• _Task to carry out_: Without the pictures, can you quote each line below exactly?

• _Data section_:
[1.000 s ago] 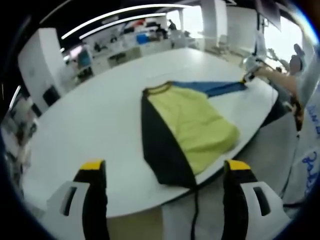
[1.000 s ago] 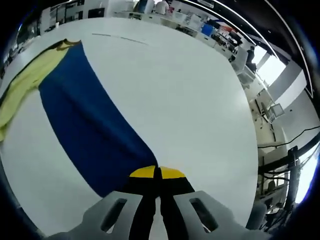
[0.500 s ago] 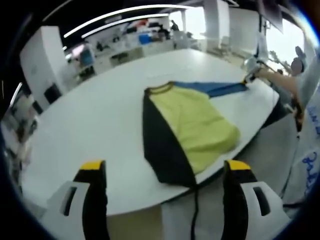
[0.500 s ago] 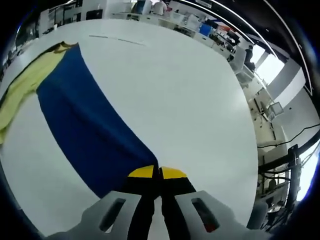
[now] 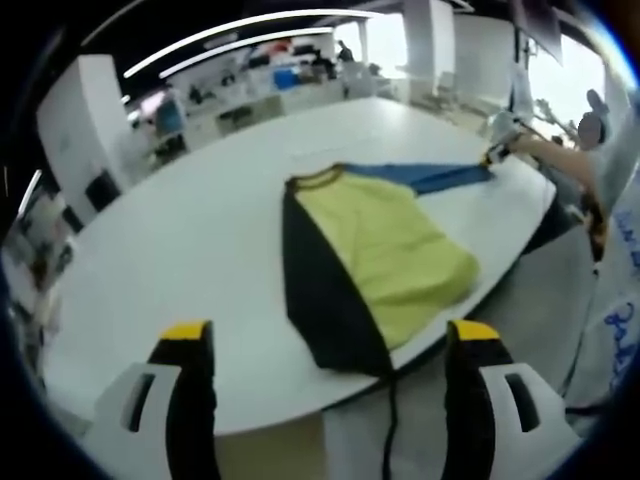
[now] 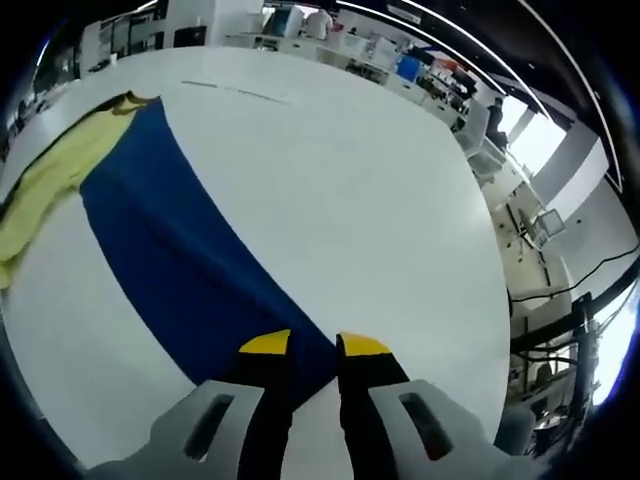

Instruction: Fold the garment on the visible template until the final outline fits inside the template.

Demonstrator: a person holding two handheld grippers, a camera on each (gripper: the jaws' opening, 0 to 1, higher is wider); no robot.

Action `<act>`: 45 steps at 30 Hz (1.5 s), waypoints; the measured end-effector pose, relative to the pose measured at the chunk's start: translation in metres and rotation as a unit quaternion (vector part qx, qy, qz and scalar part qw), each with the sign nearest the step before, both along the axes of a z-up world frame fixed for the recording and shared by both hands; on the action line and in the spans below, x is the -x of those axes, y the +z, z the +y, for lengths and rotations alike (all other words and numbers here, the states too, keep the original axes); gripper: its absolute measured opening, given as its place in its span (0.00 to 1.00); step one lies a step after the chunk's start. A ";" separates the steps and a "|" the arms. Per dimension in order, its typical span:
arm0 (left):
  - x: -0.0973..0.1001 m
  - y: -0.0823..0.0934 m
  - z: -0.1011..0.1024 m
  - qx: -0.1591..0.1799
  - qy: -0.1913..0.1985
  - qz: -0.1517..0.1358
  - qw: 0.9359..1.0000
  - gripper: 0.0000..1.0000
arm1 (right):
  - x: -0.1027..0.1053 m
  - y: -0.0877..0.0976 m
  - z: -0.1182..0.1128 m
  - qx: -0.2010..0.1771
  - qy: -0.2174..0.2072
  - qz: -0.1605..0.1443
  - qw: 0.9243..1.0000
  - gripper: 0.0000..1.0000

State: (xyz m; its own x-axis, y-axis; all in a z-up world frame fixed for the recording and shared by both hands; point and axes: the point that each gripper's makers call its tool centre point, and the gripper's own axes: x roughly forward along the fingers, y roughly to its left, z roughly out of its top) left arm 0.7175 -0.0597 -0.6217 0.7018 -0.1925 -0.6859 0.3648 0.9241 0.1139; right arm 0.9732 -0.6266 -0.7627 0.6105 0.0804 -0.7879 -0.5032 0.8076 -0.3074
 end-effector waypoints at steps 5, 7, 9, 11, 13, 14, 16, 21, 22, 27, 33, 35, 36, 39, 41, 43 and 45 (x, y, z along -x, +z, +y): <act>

• _Solution to the problem_:
[1.000 s ago] 
[1.000 s ago] 
[0.500 s ago] 
[0.500 s ago] 
[now] 
[now] 

Instruction: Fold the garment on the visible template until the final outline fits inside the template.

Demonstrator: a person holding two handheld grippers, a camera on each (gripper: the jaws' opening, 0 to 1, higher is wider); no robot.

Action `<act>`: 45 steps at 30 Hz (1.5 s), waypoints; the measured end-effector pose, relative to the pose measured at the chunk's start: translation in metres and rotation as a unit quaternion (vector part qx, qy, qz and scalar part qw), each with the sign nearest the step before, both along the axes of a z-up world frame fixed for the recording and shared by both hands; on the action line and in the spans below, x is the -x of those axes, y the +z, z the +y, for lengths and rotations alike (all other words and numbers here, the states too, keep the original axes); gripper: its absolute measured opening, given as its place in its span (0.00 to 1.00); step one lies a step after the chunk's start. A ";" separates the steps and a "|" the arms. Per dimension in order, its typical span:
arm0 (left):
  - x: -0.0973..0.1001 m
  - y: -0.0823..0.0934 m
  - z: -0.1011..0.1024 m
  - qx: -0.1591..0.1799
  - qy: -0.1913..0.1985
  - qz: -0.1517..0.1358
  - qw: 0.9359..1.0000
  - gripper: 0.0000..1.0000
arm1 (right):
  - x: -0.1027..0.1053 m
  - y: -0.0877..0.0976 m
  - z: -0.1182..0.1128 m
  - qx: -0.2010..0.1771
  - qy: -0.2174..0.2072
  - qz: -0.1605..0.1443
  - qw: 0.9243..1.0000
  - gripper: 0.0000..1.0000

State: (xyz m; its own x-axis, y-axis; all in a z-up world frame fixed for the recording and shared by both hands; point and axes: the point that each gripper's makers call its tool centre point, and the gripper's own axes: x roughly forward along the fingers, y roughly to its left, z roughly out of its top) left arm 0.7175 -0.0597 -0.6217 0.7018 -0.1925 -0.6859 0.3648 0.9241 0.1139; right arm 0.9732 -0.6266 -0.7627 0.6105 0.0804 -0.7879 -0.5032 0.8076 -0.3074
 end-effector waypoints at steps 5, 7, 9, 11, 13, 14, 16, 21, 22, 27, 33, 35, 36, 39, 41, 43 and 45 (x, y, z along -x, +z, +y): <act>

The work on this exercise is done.